### [TASK DIRECTIONS]
Your job with the data below is to output exactly the lines from the one holding "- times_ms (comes" down to the one holding "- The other", both included, and no others.

### [SUPPLIED INFORMATION]

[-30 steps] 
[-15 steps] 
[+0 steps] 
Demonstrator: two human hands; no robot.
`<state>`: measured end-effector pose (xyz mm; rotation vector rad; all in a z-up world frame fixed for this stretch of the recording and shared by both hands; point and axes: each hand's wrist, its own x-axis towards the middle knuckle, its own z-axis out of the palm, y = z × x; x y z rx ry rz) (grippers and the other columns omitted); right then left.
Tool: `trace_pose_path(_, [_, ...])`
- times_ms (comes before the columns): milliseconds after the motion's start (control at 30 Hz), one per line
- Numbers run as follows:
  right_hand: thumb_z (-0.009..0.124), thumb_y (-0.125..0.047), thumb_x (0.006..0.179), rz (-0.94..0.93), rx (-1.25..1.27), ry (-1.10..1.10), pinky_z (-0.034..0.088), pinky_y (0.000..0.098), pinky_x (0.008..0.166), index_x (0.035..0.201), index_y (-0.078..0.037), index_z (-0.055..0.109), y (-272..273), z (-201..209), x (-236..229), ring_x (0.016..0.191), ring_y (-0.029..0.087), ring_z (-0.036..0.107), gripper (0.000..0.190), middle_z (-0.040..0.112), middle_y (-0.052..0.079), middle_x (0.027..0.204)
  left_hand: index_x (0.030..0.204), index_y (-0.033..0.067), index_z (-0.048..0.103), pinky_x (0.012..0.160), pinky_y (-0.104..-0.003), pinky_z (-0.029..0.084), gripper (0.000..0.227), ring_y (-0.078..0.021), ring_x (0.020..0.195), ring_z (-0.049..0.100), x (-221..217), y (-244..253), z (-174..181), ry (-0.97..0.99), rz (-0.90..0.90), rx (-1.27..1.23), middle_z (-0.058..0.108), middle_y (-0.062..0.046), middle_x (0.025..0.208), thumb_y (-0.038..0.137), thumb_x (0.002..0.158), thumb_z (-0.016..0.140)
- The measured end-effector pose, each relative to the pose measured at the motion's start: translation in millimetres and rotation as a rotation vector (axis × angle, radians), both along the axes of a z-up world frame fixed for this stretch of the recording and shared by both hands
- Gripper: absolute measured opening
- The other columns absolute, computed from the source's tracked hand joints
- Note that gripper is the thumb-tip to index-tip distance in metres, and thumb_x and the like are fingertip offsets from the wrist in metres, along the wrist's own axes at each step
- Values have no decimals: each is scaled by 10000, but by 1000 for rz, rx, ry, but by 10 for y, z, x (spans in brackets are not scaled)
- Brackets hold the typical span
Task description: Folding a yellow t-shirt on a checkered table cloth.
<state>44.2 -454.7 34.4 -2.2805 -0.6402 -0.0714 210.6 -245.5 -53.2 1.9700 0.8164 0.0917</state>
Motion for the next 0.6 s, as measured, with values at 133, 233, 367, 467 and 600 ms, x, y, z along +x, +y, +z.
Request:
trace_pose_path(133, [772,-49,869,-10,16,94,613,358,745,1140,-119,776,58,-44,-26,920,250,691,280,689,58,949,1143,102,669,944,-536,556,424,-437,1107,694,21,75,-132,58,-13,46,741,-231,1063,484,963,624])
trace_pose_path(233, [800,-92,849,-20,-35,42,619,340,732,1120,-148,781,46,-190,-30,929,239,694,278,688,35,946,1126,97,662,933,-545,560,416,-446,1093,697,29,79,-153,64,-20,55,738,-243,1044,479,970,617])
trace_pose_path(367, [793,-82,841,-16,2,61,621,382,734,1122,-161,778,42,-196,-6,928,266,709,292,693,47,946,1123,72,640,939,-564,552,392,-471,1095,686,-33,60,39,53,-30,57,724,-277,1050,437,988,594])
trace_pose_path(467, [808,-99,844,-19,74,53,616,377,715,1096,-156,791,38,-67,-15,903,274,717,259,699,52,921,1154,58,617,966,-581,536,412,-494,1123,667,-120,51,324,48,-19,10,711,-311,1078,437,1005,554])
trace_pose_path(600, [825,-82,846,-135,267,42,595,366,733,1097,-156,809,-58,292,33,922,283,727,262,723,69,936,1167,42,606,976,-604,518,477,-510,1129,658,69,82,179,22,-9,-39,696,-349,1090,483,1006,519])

### [ANSWER SECTION]
- times_ms (comes before the columns): milliseconds after the motion's start (control at 30 Hz), one per line
- Numbers run as follows:
  right_hand: thumb_z (-0.009..0.124), thumb_y (-0.125..0.047), thumb_x (0.006..0.179), rz (-0.94..0.93), rx (-1.25..1.27), ry (-1.10..1.10), pinky_z (-0.034..0.088), pinky_y (0.000..0.098), pinky_x (0.008..0.166), index_x (0.035..0.201), index_y (-0.078..0.037), index_z (-0.055..0.109), y (-272..273), z (-201..209), x (-236..229), ring_x (0.016..0.191), ring_y (-0.029..0.087), ring_z (-0.036..0.107), gripper (0.000..0.190), middle_z (-0.040..0.112), middle_y (-0.052..0.079), middle_x (0.027..0.204)
  left_hand: index_x (0.030..0.204), index_y (-0.033..0.067), index_z (-0.048..0.103), pinky_x (0.012..0.160), pinky_y (-0.104..-0.003), pinky_z (-0.029..0.084), gripper (0.000..0.227), ring_y (-0.078..0.021), ring_x (0.020..0.195), ring_z (-0.049..0.100), x (-221..217), y (-244..253), z (-174..181), ry (-0.97..0.99), rz (-0.90..0.90), rx (-1.27..1.23), middle_z (-0.058..0.108), middle_y (-0.062..0.046), middle_x (0.025..0.208), thumb_y (-0.038..0.137), thumb_x (0.002..0.158), thumb_z (-0.016..0.140)
- The measured end-effector pose, each relative to the pose measured at the motion's start: translation in millimetres and rotation as a rotation vector (axis × angle, radians), both along the axes of a z-up world frame fixed for this stretch of the recording and shared by both hands
- Gripper: absolute measured opening
- The other columns absolute, computed from the source's tracked hand joints

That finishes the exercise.